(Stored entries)
______
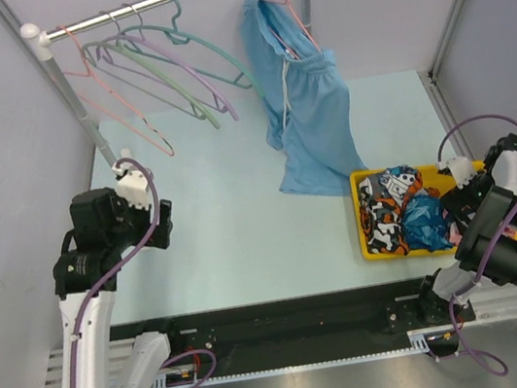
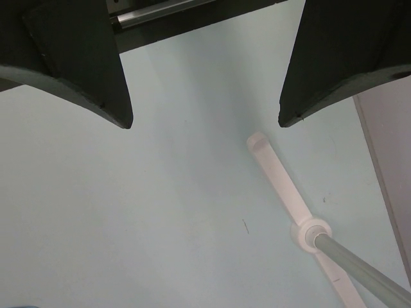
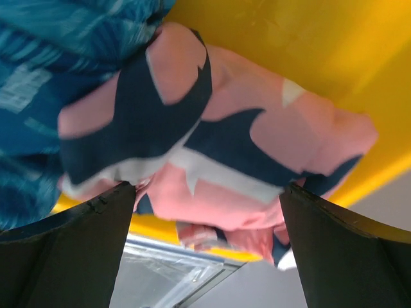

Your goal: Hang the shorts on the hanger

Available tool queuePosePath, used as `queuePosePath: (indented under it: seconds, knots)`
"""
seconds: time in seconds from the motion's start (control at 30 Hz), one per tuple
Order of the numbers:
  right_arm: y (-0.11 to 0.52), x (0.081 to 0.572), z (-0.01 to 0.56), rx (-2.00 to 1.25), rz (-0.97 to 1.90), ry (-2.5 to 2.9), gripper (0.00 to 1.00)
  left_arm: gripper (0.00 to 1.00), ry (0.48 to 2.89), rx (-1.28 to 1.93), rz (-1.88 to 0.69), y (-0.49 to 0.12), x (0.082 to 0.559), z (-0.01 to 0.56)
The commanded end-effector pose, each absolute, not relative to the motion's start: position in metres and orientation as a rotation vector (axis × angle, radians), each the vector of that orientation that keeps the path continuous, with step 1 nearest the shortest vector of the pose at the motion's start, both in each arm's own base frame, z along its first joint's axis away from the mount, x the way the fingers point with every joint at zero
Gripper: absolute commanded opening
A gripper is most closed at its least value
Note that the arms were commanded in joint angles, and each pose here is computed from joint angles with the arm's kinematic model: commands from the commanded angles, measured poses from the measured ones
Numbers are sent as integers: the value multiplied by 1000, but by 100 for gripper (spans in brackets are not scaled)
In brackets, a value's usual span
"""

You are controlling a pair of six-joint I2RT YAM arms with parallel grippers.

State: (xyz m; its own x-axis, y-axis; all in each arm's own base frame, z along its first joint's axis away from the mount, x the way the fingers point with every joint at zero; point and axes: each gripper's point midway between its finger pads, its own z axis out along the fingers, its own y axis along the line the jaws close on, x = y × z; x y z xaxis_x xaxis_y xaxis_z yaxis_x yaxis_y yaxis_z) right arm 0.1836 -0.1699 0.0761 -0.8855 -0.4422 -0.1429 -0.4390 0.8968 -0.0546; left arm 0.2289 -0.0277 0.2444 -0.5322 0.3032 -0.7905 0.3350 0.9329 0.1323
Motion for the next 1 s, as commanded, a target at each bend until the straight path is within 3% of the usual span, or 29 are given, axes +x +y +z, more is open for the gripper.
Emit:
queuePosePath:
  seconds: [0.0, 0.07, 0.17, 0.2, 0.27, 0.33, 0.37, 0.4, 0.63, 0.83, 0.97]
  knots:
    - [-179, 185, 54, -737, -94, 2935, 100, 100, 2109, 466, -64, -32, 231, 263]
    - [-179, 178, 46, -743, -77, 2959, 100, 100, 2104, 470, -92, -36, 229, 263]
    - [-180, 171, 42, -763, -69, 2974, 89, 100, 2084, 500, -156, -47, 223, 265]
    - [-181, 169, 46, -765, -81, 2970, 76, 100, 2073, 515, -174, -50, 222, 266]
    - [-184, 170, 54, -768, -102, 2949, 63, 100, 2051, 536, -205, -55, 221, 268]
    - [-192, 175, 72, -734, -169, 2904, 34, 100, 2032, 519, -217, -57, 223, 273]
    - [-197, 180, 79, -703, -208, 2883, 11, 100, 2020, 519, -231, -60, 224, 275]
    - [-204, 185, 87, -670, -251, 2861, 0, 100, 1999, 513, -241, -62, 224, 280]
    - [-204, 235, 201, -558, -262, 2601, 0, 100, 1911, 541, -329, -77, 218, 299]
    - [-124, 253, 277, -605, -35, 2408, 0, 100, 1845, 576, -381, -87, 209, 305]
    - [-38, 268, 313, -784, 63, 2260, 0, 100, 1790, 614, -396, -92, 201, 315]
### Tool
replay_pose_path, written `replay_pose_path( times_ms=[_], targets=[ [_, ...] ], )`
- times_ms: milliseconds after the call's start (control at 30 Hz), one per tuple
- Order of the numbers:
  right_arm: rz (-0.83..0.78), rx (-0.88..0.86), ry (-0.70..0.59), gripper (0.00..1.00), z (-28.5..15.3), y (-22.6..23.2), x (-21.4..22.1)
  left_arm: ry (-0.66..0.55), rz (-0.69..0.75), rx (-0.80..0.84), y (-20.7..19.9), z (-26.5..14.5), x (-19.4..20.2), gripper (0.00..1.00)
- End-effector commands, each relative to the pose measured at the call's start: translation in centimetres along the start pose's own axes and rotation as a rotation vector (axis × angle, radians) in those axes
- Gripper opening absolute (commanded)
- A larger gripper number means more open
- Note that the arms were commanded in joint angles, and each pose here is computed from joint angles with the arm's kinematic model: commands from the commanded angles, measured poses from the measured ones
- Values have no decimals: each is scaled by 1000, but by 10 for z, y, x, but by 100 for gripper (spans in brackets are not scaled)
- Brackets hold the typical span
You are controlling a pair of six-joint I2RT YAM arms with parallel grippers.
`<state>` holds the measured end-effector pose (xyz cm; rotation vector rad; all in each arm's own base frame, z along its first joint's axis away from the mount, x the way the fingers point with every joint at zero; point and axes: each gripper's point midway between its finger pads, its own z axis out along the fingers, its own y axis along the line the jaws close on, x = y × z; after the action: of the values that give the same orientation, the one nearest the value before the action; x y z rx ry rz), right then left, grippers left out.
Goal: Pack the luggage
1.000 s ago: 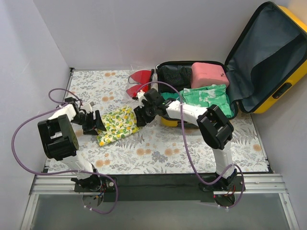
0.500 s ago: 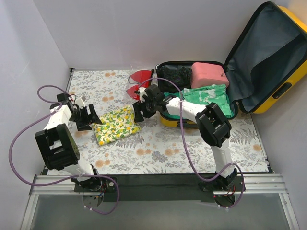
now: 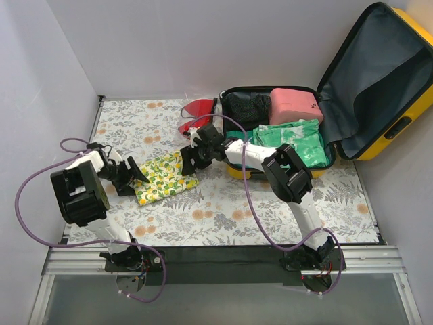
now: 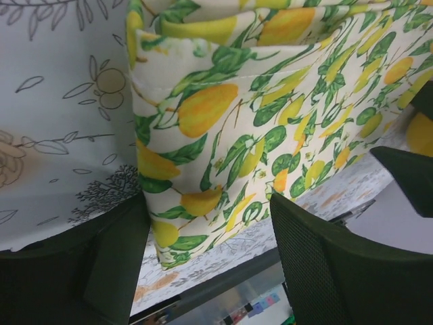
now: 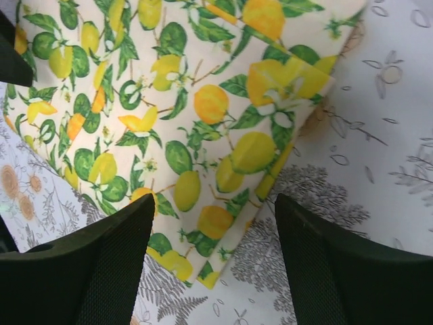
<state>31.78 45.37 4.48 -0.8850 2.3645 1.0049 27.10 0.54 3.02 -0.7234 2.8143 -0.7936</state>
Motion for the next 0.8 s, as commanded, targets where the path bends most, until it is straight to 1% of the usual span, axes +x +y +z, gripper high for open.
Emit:
replay_pose_path(
  times_ms=[0,67,100,200,233,300,333,367,400,433,467,500,533,600,667,700,767],
  targets=[
    [39,-48,55,77,18,13,20,28,-32,14,1,19,6,68],
    [41,-80,60,75,23,23,21,15,-21,23,-1,23,3,67],
    [41,-88,66,70,27,24,24,17,-7,22,-2,27,5,66],
    [40,-121,57,63,31,36,17,21,18,31,-7,31,7,59],
    [35,-135,53,55,31,39,15,16,33,38,-10,31,5,53],
    [26,-141,31,47,26,44,5,15,61,45,-16,32,4,43],
    [20,-140,24,34,25,45,2,4,73,49,-19,30,0,39],
    [11,-144,14,26,22,47,-3,-2,82,55,-22,29,-2,30],
    [-6,-147,-6,20,17,51,-11,-6,94,73,-27,27,-4,26],
    [-14,-142,-18,5,14,51,-16,-11,104,84,-31,26,-5,22],
    [-23,-141,-29,1,10,53,-21,-35,125,96,-39,19,-12,12],
    [-41,-134,-54,1,3,55,-30,-42,148,112,-46,15,-14,5],
    [-50,-132,-68,1,-2,57,-37,-59,164,122,-52,10,-17,1],
    [-80,-133,-108,1,-17,65,-53,-127,228,150,-73,-11,-30,0],
    [-112,-121,-144,1,-30,69,-67,-164,279,176,-90,-26,-36,0],
    [-139,-118,-180,1,-44,75,-79,-218,335,190,-107,-42,-45,0],
    [-189,-72,-222,1,-61,71,-94,-251,383,205,-124,-56,-49,0]
  ],
)
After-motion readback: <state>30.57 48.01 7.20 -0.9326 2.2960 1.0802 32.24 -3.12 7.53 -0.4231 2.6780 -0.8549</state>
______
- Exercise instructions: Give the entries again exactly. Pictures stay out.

- Your response:
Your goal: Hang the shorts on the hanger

Available tool queuePosePath, used as `queuePosePath: (indented under it: seconds, knots)`
"""
seconds: time in seconds from the motion's start (control at 30 Hz), one per tuple
Order of the numbers:
  right_arm: y (-0.11 to 0.52), x (0.081 to 0.572), z (-0.01 to 0.56), rx (-2.00 to 1.25), rz (-0.97 to 1.90), ry (-2.5 to 2.9), gripper (0.00 to 1.00)
  left_arm: gripper (0.00 to 1.00), ry (0.48 to 2.89), rx (-1.28 to 1.93), rz (-1.88 to 0.69), y (-0.49 to 0.12), x (0.082 to 0.559), z (-0.01 to 0.56)
The commanded end-effector pose, each absolute, not relative to the motion's start: position in metres and orientation as a rotation vector (axis × angle, radians), each the vector of that orientation that keeps the path continuous, with step 1 nearest the shortest vector of the pose at the motion's start, both in each arm's own base frame, z along its first joint's axis away from the mount, x the way the fingers point with every joint at zero
Gripper: absolute commanded opening
A gripper is most closed at its least value
Note that the arms were commanded in joint angles, and each pose here is computed from joint angles with the arm's kinematic model: commands from the commanded angles, measured poses from the measured ones
Numbers are sent as integers: the value multiplied by 1000, but by 100 for gripper (spans in brackets are not scaled)
In brackets, a value's usual span
"""

You are controlling a pair of six-joint I2RT YAM arms with parallel grippers.

State: (xyz m; its own x-axis, y-axis; all in each arm's own base frame, z along its first joint's axis away from the mount, x the way the fingers point with every joint at zero; point and axes: each gripper's point midway between its finger pads, its own z axis out along the fingers, its own y axis along the line the jaws close on, x = y × z; x y z xaxis_x xaxis_y xaxis_z yaxis_x yaxis_y yaxis_z) right arm 0.1836 -0.1699 0.0761 -0.8855 -0.4422 -0.1429 -0.4390 0.8968 -0.0546; left arm 0.2289 -0.0277 0.2444 -0.5322 0.3032 -0.7905 0.3350 0.9329 0.1323
Motion for the next 1 s, as commanded, a target at each bend until the straight path is within 3% of the usual span, or 29 are given, axes +x +y +z, more is open for the gripper.
Emit:
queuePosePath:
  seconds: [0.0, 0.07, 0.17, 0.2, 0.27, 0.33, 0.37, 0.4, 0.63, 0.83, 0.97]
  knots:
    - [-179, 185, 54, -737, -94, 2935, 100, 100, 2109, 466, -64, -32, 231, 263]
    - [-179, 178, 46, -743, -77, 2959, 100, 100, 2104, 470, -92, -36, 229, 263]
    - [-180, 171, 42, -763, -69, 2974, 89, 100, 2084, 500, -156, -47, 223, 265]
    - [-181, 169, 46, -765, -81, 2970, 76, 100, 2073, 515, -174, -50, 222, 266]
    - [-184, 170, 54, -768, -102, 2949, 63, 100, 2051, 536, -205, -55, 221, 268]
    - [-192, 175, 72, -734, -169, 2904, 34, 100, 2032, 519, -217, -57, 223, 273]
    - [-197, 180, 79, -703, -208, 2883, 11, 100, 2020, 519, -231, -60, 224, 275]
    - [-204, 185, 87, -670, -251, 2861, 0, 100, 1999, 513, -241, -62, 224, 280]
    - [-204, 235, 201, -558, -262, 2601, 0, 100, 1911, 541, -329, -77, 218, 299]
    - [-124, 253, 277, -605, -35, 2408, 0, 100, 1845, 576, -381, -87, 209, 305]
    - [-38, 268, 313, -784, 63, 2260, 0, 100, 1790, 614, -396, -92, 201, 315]
### Tool
replay_pose_path, written `replay_pose_path( times_ms=[_], targets=[ [_, ...] ], )`
- times_ms: milliseconds after the call's start (control at 30 Hz), one per tuple
- Order of the numbers:
  right_arm: rz (-0.83..0.78), rx (-0.88..0.86), ry (-0.70..0.59), gripper (0.00..1.00), z (-28.5..15.3), y (-22.6..23.2), x (-21.4..22.1)
  left_arm: ry (-0.66..0.55), rz (-0.69..0.75), rx (-0.80..0.84), y (-20.7..19.9), z (-26.5..14.5), x (-19.4..20.2), gripper (0.00..1.00)
- End-effector commands, each relative to the pose measured at the call's start: translation in centimetres along the start pose's own axes and rotation as a rotation vector (axis × angle, radians) in those axes
- Gripper opening absolute (commanded)
- A larger gripper number means more open
- Note that the arms were commanded in joint angles, and each pose here is computed from joint angles with the arm's kinematic model: commands from the commanded angles, measured poses from the measured ones
- Values have no decimals: each is scaled by 1000, but by 10 for z, y, x, but by 100 for gripper (spans in brackets are not scaled)
- Brackets hold the typical span
You are controlling a pair of six-joint I2RT YAM arms with parallel grippers.
`<state>` holds the measured end-effector pose (xyz cm; rotation vector rad; all in each arm's own base frame, z along its first joint's axis away from the mount, x the way the fingers point with every joint at zero; point and axes: each gripper's point midway between its finger pads, its own z axis out along the fingers, its own y axis along the line the jaws close on, x = y × z; after the action: of the values that give the same orientation, the one nearest the value before the action; x y z rx ry rz), right then left, grippers left out.
Goal: Pack the luggage
1.000 s ago: 
0.500 s ago: 
now: 
now: 
now: 
<state>31.78 45.37 4.48 -0.8850 2.3645 1.0049 27.10 0.54 3.02 -0.7234 2.8143 -0.7936</state>
Motion for the next 0.8 s, as commanded, targets where the path bends most, until it is straight to 1% of the usual span, axes +x +y +z, gripper high for open.
Emit:
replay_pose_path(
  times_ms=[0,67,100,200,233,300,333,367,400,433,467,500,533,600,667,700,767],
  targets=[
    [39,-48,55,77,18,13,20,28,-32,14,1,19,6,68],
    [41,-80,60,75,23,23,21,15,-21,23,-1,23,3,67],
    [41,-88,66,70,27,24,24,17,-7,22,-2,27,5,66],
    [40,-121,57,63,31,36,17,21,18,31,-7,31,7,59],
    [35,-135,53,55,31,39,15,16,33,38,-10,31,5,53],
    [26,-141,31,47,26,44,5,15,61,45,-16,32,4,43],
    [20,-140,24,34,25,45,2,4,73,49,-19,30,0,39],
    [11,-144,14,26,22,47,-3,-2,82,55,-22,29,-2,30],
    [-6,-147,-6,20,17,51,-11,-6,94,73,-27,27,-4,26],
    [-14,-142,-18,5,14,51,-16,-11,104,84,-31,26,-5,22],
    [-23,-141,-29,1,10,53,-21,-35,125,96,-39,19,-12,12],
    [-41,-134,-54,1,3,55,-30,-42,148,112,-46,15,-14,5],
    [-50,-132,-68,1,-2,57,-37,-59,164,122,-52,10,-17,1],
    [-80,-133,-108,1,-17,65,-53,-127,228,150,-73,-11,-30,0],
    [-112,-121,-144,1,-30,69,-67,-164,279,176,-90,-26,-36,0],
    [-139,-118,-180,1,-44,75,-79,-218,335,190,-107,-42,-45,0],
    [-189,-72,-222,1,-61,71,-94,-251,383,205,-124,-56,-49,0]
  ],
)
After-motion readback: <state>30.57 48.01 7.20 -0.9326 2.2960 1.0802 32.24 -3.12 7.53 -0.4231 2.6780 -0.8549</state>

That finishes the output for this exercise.